§ Problem requirements: Every record should be written out exactly, please.

§ Records supplied:
──────────

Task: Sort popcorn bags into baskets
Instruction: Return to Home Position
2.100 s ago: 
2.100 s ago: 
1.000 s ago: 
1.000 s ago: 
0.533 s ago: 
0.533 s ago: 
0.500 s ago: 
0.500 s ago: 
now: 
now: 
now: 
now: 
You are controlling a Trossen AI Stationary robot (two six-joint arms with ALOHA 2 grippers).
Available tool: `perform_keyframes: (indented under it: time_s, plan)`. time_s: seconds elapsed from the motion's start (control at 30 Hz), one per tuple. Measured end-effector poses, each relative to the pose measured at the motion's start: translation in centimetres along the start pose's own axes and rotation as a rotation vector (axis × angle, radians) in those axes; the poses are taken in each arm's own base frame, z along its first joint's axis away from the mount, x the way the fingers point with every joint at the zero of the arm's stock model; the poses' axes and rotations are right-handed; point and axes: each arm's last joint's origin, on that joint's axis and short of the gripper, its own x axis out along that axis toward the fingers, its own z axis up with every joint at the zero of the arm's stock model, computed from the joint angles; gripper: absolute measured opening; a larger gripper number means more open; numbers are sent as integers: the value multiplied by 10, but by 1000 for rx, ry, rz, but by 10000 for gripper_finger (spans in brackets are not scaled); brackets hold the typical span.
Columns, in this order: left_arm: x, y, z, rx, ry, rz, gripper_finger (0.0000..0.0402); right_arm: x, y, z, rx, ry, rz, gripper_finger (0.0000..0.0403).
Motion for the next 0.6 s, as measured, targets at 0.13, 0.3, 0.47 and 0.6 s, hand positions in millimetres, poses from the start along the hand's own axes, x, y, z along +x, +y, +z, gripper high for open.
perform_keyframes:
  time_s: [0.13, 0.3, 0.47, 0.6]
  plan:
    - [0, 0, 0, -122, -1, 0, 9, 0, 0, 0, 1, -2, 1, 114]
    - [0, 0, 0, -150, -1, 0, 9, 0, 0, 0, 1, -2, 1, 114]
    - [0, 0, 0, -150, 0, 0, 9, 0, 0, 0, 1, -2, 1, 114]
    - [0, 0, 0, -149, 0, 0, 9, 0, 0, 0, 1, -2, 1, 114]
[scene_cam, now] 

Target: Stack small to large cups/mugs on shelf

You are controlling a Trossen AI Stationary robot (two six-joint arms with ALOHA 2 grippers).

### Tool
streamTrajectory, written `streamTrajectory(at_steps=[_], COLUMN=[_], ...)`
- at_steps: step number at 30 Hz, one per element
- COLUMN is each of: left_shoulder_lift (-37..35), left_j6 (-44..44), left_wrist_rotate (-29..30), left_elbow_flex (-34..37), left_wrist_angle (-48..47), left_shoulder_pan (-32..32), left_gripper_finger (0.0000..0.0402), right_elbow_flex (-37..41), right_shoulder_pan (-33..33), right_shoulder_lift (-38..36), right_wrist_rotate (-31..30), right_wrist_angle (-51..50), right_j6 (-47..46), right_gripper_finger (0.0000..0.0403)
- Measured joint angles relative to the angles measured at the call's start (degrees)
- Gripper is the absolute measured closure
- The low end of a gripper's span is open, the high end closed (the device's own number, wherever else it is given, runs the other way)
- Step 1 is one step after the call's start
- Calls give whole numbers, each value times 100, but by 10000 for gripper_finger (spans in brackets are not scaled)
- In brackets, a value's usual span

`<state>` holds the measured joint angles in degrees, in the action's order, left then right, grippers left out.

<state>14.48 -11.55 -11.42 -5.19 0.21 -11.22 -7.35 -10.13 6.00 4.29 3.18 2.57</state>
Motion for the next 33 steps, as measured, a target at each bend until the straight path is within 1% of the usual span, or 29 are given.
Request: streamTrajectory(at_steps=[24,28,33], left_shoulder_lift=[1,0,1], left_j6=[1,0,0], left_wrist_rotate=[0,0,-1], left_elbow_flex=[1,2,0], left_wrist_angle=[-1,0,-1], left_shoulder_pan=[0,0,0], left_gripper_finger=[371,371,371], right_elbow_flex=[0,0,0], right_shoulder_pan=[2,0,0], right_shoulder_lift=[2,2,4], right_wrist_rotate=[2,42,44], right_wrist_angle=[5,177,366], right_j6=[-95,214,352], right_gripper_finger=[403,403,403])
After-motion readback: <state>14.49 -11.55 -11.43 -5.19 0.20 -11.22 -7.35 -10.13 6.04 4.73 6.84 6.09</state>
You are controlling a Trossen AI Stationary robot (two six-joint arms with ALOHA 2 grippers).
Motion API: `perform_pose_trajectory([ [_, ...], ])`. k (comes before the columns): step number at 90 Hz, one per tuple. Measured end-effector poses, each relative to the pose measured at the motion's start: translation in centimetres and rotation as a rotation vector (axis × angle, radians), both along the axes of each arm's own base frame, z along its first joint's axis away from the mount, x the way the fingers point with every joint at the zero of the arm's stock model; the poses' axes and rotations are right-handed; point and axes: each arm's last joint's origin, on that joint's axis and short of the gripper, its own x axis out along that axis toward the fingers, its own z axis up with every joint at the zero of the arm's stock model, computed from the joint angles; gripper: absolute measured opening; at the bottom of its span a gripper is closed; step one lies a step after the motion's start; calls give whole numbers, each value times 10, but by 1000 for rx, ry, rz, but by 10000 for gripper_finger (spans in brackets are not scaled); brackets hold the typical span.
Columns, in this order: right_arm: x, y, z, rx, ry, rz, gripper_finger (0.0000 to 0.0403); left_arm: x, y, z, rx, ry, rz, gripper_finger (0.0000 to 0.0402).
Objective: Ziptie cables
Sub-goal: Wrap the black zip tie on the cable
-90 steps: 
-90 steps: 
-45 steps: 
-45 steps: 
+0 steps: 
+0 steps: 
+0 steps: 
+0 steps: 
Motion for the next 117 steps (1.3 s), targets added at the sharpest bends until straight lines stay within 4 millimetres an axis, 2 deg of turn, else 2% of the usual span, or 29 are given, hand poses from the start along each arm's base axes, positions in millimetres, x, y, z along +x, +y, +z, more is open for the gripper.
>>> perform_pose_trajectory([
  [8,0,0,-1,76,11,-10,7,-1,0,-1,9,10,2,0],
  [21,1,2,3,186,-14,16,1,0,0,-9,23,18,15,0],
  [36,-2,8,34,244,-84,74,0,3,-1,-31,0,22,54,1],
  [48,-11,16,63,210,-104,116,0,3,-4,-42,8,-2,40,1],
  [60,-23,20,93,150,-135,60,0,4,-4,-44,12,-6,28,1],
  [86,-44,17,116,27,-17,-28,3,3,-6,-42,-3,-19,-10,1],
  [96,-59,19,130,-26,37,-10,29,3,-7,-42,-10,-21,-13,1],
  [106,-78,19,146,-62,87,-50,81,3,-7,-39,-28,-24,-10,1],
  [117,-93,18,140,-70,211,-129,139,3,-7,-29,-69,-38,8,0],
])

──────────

§ Task response:
Task: Sort popcorn bags into baskets
Instruction: Return to Home Position
2.100 s ago: 
2.100 s ago: 
1.000 s ago: 
1.000 s ago: 
0.533 s ago: 
0.533 s ago: 
0.500 s ago: 
0.500 s ago: 
now: 
now: 
now: 
now: 
You are controlling a Trossen AI Stationary robot (two six-joint arms with ALOHA 2 grippers).
Available tool: `perform_keyframes: (indented under it: time_s, plan)`. time_s: seconds elapsed from the motion's start (control at 30 Hz), one per tuple. Measured end-effector poses, each relative to the pose measured at the motion's start: translation in centimetres along the start pose's own axes and rotation as a rotation vector (axis × angle, radians) in those axes; the poses are taken in each arm's own base frame, z along its first joint's axis away from the mount, x the way the fingers point with every joint at the zero of the arm's stock model; the poses' axes and rotations are right-handed; point and axes: each arm's last joint's origin, on that joint's axis and short of the gripper, its own x axis out along that axis toward the fingers, its own z axis up with every joint at the zero of the arm's stock model, computed from the joint angles; gripper: absolute measured opening; a larger gripper number means more open; numbers are sent as integers: the value multiplied by 10, but by 1000 for rx, ry, rz, but by 10000 for gripper_finger (spans in brackets are not scaled); brackets hold the typical span.
Columns, in this order: left_arm: x, y, z, rx, ry, rz, gripper_finger (0.0000..0.0402); right_arm: x, y, z, rx, ry, rz, gripper_finger (0.0000..0.0403).
Motion for the next 0.6 s, as measured, targets at 0.13, 0.3, 0.47 and 0.6 s, hand positions in millimetres, poses from the start along the hand's own axes, x, y, z along +x, +y, +z, gripper high for open.
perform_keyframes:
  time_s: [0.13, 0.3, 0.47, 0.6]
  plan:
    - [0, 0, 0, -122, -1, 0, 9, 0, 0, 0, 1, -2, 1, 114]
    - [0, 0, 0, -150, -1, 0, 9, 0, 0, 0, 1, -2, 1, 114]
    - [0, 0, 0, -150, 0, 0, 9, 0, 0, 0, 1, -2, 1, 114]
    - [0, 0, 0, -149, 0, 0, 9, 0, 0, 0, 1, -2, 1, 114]
[scene_cam, now] 

Target: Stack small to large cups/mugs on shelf

You are controlling a Trossen AI Stationary robot (two six-joint arms with ALOHA 2 grippers).

### Tool
streamTrajectory, written `streamTrajectory(at_steps=[_], COLUMN=[_], ...)`
- at_steps: step number at 30 Hz, one per element
- COLUMN is each of: left_shoulder_lift (-37..35), left_j6 (-44..44), left_wrist_rotate (-29..30), left_elbow_flex (-34..37), left_wrist_angle (-48..47), left_shoulder_pan (-32..32), left_gripper_finger (0.0000..0.0402), right_elbow_flex (-37..41), right_shoulder_pan (-33..33), right_shoulder_lift (-38..36), right_wrist_rotate (-31..30), right_wrist_angle (-51..50), right_j6 (-47..46), right_gripper_finger (0.0000..0.0403)
- Measured joint angles relative to the angles measured at the call's start (degrees)
- Gripper is the absolute measured closure
- The low end of a gripper's span is open, the high end closed (the device's own number, wherever else it is given, runs the other way)
- Step 1 is one step after the call's start
- Calls give whole numbers, each value times 100, but by 10000 for gripper_finger (spans in brackets are not scaled)
- In brackets, a value's usual span

`<state>` holds the measured joint angles in degrees, in the action's order, left then right, grippers left out.

<state>14.48 -11.55 -11.42 -5.19 0.21 -11.22 -7.35 -10.13 6.00 4.29 3.18 2.57</state>
Motion for the next 33 steps, as measured, a target at each bend until the straight path is within 1% of the usual span, or 29 are given.
Request: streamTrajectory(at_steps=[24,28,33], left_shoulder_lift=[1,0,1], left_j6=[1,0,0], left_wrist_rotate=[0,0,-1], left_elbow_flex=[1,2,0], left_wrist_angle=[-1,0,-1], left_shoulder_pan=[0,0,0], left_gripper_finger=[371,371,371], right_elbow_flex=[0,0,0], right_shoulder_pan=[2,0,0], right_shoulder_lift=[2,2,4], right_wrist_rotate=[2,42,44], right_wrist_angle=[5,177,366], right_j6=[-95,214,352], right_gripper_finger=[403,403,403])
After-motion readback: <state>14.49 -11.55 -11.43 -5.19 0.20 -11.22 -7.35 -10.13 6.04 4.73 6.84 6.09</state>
You are controlling a Trossen AI Stationary robot (two six-joint arms with ALOHA 2 grippers).
Motion API: `perform_pose_trajectory([ [_, ...], ])`. k (comes before the columns): step number at 90 Hz, one per tuple. Measured end-effector poses, each relative to the pose measured at the motion's start: translation in centimetres and rotation as a rotation vector (axis × angle, radians), both along the axes of each arm's own base frame, z along its first joint's axis away from the mount, x the way the fingers point with every joint at the zero of the arm's stock model; the poses' axes and rotations are right-handed; point and axes: each arm's last joint's origin, on that joint's axis and short of the gripper, its own x axis out along that axis toward the fingers, its own z axis up with every joint at the zero of the arm's stock model, computed from the joint angles; gripper: absolute measured opening; at the bottom of its span a gripper is closed; step one lies a step after the motion's start; calls give whole numbers, each value times 10, but by 1000 for rx, ry, rz, but by 10000 for gripper_finger (spans in brackets are not scaled); brackets hold the typical span.
Columns, in this order: right_arm: x, y, z, rx, ry, rz, gripper_finger (0.0000 to 0.0403); left_arm: x, y, z, rx, ry, rz, gripper_finger (0.0000 to 0.0402).
Objective: Ziptie cables
Sub-goal: Wrap the black zip tie on the cable
-90 steps: 
-90 steps: 
-45 steps: 
-45 steps: 
+0 steps: 
+0 steps: 
+0 steps: 
+0 steps: 
Motion for the next 117 steps (1.3 s), targets added at the sharpest bends until straight lines stay within 4 millimetres an axis, 2 deg of turn, else 2% of the usual span, or 29 are given, hand poses from the start along each arm's base axes, positions in millimetres, x, y, z along +x, +y, +z, more is open for the gripper.
>>> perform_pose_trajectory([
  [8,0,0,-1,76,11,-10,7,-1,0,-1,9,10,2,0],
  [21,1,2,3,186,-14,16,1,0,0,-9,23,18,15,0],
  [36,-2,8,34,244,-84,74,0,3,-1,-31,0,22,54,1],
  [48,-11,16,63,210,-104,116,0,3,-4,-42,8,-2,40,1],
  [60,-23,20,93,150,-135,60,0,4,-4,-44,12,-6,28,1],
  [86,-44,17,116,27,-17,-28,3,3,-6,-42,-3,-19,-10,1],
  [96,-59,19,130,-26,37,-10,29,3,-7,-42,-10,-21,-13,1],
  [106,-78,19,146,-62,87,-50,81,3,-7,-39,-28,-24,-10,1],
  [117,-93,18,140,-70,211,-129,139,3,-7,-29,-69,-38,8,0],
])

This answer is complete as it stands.